Raleigh traffic engineers expected an increase in crashes when the Hillsborough and Pullen roundabout opened last year. But, the steady increase they saw was alarming, prompting an investigation into ways to make the intersection safer.
According to city documents provided to the Record, there were 60 low-severity crashes between July 1, 2010 and May 15, 2011. For comparison, there were three between December 21, 2007 and July 1, 2008, prior to the construction of the roundabout.
Senior Transportation Engineer Jed Niffenegger said that staff expected there would be a learning curve for people heading through the dual-lane roundabout for the first time. Not only is it the only of its type in Raleigh, it’s the only one in Eastern North Carolina. Add thousands of new North Carolina State University students who are young, inexperienced drivers and an increase in crashes was inevitable.
Niffenegger said the positive thing about these crashes is that no one was seriously injured. Because of the nature of a roundabout, cars are moving at low speeds, which help keep injuries and property damage at a minimum, he said.
More than half of the accidents occurred on the eastbound corner of Hillsborough Street and Pullen Street. As drivers come around the circle — from either Ferndell Lane or westbound on Hillsborough – they are colliding with cars coming eastbound on Hillsborough who don’t realize that drivers could go south onto Pullen.
“If you remove all of those crashes,” said Niffenegger. “It would be right on par with what we expected.”
Niffenegger said the increase in crashes coincides with the NC State calendar. Crashes increase when school is in session and decrease when it isn’t. But Niffenegger doesn’t know if this is due to an increase in inexperienced drivers or a general population increase.
“I would chalk this up to the complexity of the roundabout,” said Raleigh Transportation Operations Manager Mike Kennon.
What the City is Doing
Because Hillsborough Street is state-owned, the city applied – and exceeded – state standards for traffic devices like signage and markings to lessen the anticipated confusion.

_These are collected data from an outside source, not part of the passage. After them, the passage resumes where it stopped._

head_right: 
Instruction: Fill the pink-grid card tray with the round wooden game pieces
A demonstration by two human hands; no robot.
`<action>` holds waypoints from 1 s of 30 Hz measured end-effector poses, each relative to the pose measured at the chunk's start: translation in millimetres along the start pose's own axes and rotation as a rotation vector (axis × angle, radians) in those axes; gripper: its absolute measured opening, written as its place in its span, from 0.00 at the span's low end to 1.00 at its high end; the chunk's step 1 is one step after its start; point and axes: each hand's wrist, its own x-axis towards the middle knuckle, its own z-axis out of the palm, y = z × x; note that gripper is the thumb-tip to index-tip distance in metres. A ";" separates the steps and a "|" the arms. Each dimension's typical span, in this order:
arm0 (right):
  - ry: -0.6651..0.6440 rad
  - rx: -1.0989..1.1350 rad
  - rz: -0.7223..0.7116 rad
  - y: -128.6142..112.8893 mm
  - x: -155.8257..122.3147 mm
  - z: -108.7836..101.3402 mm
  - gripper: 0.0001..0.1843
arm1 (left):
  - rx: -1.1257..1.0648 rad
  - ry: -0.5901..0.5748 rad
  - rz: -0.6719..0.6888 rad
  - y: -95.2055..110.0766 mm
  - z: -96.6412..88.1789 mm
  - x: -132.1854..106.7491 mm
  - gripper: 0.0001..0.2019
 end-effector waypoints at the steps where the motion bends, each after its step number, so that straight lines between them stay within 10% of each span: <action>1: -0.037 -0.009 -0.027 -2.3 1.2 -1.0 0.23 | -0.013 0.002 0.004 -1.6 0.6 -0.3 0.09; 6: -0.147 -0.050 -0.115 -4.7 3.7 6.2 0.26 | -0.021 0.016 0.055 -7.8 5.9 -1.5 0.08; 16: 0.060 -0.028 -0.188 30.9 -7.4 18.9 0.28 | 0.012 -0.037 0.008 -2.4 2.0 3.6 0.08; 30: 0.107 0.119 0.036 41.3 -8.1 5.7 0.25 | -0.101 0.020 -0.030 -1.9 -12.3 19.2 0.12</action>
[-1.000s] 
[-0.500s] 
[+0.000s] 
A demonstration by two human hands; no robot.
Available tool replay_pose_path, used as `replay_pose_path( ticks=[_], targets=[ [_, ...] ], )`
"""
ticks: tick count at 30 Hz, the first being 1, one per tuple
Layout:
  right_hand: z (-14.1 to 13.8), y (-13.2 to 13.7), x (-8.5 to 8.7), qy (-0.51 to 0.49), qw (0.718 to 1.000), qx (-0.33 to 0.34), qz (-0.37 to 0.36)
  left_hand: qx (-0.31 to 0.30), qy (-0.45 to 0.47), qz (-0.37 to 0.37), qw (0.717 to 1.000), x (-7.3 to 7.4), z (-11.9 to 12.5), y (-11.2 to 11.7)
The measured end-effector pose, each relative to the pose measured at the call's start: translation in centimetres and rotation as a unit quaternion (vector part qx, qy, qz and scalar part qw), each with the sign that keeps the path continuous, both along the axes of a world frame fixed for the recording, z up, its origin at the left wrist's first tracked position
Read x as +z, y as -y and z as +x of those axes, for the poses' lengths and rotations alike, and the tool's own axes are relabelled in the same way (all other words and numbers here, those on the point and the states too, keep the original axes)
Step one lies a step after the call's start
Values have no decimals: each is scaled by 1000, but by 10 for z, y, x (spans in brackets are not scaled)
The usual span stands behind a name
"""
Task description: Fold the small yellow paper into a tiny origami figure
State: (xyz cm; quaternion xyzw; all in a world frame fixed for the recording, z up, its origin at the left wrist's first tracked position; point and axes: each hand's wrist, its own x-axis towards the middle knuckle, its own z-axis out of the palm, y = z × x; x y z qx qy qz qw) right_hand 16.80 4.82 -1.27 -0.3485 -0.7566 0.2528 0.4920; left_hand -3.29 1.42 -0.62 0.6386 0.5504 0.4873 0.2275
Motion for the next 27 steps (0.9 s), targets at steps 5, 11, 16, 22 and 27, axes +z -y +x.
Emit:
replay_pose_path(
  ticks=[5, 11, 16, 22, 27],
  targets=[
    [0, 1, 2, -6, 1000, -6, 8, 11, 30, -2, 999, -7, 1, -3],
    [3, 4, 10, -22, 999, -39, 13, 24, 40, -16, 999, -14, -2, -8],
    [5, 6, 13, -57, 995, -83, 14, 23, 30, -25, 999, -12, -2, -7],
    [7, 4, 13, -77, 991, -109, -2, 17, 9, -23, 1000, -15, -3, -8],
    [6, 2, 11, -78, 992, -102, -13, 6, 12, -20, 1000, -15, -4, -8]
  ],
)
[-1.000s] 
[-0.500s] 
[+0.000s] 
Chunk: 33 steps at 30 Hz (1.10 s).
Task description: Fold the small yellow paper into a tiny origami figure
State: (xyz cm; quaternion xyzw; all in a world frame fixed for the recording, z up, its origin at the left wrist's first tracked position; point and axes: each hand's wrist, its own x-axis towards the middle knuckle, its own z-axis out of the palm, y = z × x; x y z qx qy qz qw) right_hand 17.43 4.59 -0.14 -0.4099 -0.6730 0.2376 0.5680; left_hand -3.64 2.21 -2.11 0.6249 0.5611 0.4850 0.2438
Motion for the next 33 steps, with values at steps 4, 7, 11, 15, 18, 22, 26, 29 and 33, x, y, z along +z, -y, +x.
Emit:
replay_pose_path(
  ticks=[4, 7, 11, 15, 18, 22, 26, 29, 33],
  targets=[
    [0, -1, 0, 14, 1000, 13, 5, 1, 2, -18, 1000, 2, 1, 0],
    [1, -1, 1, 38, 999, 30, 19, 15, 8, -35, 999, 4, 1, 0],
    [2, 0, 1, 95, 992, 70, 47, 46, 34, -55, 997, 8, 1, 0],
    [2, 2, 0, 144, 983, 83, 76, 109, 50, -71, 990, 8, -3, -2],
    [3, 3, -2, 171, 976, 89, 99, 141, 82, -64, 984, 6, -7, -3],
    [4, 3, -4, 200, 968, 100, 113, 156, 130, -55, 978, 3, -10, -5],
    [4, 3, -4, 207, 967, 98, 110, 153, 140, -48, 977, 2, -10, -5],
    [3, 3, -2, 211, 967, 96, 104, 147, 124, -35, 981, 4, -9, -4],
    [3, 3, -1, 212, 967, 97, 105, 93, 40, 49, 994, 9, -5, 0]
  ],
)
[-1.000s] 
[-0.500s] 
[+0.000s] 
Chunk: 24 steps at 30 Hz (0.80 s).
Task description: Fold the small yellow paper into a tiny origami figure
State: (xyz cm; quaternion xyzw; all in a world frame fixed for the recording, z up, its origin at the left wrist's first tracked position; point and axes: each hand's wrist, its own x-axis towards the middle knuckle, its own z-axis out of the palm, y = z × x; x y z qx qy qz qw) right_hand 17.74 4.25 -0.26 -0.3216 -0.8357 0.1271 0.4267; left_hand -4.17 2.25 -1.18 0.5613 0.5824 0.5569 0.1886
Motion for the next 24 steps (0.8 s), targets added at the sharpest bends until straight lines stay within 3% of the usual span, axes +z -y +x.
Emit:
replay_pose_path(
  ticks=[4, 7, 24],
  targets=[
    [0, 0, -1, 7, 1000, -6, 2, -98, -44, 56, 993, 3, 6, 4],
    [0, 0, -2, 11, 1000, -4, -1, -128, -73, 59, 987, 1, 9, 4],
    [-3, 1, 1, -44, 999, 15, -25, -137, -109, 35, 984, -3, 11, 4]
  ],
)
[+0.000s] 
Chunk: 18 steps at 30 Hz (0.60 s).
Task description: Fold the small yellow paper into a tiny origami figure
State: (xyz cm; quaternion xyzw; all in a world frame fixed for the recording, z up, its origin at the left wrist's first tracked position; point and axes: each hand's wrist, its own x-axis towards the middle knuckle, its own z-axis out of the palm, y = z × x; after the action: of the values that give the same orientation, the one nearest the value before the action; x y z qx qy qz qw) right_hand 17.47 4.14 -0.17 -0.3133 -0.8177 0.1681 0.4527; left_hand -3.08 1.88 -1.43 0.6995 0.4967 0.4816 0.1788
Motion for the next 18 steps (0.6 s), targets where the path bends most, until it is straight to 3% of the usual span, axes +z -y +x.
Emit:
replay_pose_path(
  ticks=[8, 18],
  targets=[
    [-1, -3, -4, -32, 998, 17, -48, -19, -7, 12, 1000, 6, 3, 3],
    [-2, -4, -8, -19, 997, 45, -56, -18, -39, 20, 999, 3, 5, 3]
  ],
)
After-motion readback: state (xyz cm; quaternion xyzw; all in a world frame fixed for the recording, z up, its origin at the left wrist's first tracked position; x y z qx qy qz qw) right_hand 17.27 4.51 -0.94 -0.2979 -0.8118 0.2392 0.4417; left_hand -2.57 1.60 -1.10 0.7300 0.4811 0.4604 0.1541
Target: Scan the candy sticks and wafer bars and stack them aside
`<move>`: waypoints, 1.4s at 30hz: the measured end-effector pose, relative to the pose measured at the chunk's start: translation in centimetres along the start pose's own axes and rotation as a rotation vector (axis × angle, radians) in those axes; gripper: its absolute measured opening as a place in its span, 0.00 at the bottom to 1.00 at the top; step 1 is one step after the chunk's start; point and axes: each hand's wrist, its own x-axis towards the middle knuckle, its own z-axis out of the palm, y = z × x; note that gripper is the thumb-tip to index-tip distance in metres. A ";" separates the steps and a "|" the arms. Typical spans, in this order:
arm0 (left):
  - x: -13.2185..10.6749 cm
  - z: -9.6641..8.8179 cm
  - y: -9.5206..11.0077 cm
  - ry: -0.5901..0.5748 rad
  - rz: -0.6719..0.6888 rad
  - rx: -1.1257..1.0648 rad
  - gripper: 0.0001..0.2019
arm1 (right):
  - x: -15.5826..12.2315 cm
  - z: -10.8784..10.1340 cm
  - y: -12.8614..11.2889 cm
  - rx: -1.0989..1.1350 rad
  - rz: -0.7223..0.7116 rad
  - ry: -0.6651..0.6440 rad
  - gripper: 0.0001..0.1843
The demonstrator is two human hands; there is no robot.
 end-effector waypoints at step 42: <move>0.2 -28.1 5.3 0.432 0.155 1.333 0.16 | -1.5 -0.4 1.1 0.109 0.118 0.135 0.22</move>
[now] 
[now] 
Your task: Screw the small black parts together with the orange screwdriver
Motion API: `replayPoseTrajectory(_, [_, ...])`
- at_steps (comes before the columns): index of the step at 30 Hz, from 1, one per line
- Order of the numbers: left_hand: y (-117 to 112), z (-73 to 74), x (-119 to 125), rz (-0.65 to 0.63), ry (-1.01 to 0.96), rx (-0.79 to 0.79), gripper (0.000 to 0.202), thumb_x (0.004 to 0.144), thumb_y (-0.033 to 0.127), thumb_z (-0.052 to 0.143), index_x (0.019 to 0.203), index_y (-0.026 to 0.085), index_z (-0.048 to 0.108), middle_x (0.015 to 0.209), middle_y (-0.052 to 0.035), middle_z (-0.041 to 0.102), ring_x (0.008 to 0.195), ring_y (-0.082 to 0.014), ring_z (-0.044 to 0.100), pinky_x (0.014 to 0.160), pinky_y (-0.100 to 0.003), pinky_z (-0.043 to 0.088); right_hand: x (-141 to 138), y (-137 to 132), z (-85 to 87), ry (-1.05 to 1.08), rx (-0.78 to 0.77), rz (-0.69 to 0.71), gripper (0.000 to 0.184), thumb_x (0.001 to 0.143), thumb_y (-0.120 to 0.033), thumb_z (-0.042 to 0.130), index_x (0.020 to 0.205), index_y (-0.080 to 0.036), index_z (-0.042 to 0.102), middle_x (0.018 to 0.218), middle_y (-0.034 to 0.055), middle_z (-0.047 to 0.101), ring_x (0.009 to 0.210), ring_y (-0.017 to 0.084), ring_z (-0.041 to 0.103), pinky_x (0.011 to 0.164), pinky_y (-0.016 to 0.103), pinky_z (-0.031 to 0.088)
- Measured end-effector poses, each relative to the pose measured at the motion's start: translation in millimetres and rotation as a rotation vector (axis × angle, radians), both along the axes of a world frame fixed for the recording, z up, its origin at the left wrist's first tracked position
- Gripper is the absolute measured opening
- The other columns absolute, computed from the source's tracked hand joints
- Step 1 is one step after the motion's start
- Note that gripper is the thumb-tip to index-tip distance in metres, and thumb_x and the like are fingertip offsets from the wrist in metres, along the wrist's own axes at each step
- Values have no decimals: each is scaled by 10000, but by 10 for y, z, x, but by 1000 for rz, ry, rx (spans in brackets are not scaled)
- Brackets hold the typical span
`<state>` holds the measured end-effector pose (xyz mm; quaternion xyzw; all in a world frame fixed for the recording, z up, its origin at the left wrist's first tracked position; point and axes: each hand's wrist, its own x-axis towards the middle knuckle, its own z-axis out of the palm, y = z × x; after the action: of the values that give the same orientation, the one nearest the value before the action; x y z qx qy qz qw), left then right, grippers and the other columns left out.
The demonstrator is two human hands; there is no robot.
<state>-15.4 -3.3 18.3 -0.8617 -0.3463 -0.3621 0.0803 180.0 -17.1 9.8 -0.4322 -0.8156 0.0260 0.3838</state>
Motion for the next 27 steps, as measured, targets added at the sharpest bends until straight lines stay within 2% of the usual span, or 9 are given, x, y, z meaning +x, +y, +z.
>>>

Niffenegger said that when the department realized that the majority of the crashes were happening on the eastbound side of Hillsborough, they installed more flags and signage. Since that action, the crashes seem to have begun decreasing.
The city will meet with the state Department of Transportation this month and analyze the crash data from the previous year to find out if further action is required. It is possible that a capital project might be necessary. But if crashes continue to decrease with the increased signage, then the department might wait before making a decision.
Other crashes, like sideswipes, rear-ends and illegal lane changes, are due to driver irresponsibility, and can’t be fixed from an engineering standpoint.
The city has been working with NCSU to educate students about the intersection and how to safely maneuver it.
NC State’s traffic communication specialist, Christine Klein, said her department is constantly pushing out information to student groups, which then gets disseminated to the student body. Klein said they work closely with student housing, family services, new student orientation and the student media outlets such as Technician and WKNC.
Pamphlets and brochures, including diagrams of the roundabout, are sent around not only to students, but to the staff as well, she said.
Raleigh and Roundabouts
Still, the crash data doesn’t mean Raleigh won’t be using roundabouts in the future. City officials are planning to build another on the western end of Hillsborough Street.
While roundabouts cost more to construct, Transportation Manager Eric Lamb said they are cheaper to maintain than traffic signals, which can cost between $3,000 and $4,000 per signal per month for electricity and maintenance.
Lamb said roundabouts are also safer than traditional intersections. Roundabouts eliminate left turns, which can result in a severe “T-bone” accidents. They also force cars to move more slowly through the intersection, which keeps the severity of the crash low, as seen with the accidents on Hillsborough Street. If someone runs a red light, the result could be catastrophic, Lamb said.
They are also safer for pedestrians and are more aesthetically pleasing, Lamb said.
Roundabouts aren’t perfect, however. They can be dangerous for blind people, who use auditory cues to cross the street. Roundabouts do not have these auditory cues, such as the sound of a car stopping, or the chirps and whistles of a crosswalk.
Lamb said that there has been increased interest from residents for a roundabout at the Five-Points intersection, but there are no plans to install one.